Deberíamos asimismo buscar procedimientos más ex post que, una vez establecidos los parámetros en que deberá actuarse, traslade la responsabilidad del cumplimiento a los impulsores de cualquier acción, agilizando así la tramitación previa. Poniendo el énfasis y las sanciones que se incorporen en el control posterior del cumplimiento de lo legislado o regulado. La tradición anglosajona parte de ese supuesto. Stuart Mill lo defendió con vigor en “Sobre la libertad”, pero advirtiendo al mismo tiempo que “…siempre que haya un daño definido, o un riesgo definido de daño, tanto para un individuo como para el público, el caso sale del ámbito de la libertad y se sitúa en el de la moralidad o la ley”.
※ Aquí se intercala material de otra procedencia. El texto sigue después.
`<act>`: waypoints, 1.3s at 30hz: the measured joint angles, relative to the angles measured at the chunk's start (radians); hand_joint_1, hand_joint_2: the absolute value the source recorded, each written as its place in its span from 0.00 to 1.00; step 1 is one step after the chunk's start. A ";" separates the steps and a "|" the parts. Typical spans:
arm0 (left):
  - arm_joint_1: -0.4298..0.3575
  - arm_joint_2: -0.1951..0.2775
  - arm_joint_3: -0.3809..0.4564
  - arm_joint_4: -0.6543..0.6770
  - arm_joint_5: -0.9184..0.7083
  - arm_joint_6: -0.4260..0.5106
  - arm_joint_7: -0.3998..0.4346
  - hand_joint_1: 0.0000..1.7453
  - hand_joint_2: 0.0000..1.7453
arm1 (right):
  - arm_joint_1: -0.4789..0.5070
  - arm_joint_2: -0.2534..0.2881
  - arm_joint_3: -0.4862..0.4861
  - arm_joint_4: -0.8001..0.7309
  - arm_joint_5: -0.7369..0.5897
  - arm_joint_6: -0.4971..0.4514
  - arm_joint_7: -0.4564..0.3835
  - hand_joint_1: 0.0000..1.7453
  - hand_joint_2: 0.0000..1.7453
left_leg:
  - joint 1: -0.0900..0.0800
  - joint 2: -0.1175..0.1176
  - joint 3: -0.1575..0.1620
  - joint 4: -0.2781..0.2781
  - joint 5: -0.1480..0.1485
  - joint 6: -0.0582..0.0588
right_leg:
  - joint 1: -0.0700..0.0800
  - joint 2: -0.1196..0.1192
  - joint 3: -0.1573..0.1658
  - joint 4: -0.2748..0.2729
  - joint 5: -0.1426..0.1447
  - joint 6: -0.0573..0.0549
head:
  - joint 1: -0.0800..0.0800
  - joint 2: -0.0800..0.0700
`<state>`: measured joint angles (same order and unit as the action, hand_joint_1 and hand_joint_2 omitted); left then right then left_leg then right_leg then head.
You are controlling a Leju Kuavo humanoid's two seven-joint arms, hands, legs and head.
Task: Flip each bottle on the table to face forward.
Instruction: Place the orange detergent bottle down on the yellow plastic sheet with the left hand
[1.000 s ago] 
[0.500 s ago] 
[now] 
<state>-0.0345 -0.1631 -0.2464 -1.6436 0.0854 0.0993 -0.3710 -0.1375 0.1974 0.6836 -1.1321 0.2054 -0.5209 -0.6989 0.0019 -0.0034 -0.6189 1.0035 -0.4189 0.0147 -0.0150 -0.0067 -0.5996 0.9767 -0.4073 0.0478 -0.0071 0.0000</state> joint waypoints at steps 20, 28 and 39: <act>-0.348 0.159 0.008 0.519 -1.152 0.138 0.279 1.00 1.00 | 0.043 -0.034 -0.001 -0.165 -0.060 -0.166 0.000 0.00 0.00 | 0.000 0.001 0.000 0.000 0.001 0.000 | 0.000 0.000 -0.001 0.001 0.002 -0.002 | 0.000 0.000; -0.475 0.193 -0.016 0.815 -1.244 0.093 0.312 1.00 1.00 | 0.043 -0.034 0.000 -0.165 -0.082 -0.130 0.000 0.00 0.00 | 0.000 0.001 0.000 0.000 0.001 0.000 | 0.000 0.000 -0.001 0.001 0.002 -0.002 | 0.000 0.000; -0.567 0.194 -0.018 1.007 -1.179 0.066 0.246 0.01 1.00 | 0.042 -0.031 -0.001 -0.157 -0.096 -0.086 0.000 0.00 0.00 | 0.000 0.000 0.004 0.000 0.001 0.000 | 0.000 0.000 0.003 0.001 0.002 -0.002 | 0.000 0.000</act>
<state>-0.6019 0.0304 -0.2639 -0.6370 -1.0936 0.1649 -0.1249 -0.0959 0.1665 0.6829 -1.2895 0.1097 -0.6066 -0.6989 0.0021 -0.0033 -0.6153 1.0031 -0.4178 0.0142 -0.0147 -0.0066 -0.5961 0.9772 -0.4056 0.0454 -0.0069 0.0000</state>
Sea como sea, parece bastante claro que se ha regulado en exceso, convirtiendo muchas veces la respuesta a un hecho o anomalía puntual que ha generado quebraderos de cabeza, en norma general que se aplica indiscriminadamente. Una tendencia muy habitual en las administraciones públicas que prefieren que todo el mundo pase por el aro antes que distinguir caso a caso y evitar así la generalización de los costes procedimentales. Pero lo que no se puede hacer, argumentando además que se hace en beneficio de todos, es decir que ya basta de tantas normativas ambientales, de tanta legislación que protege derechos individuales y colectivos en el mundo del trabajo o en la regulación urbanística. Lo que tenemos ahora es un exceso de regulación procedimentalista, pero no un exceso de protección de valores básicos y fundamentales que han costado muchos años de luchas conseguir. Reduzcamos normativa redundante y excesiva. Facilitemos el hacer cosas y reduzcamos trámites, pero evitemos caer en la arbitrariedad. Es precisamente esa capacidad de protección contra el poder, sea cual sea su origen, lo que distingue la democracia y el estado de derecho.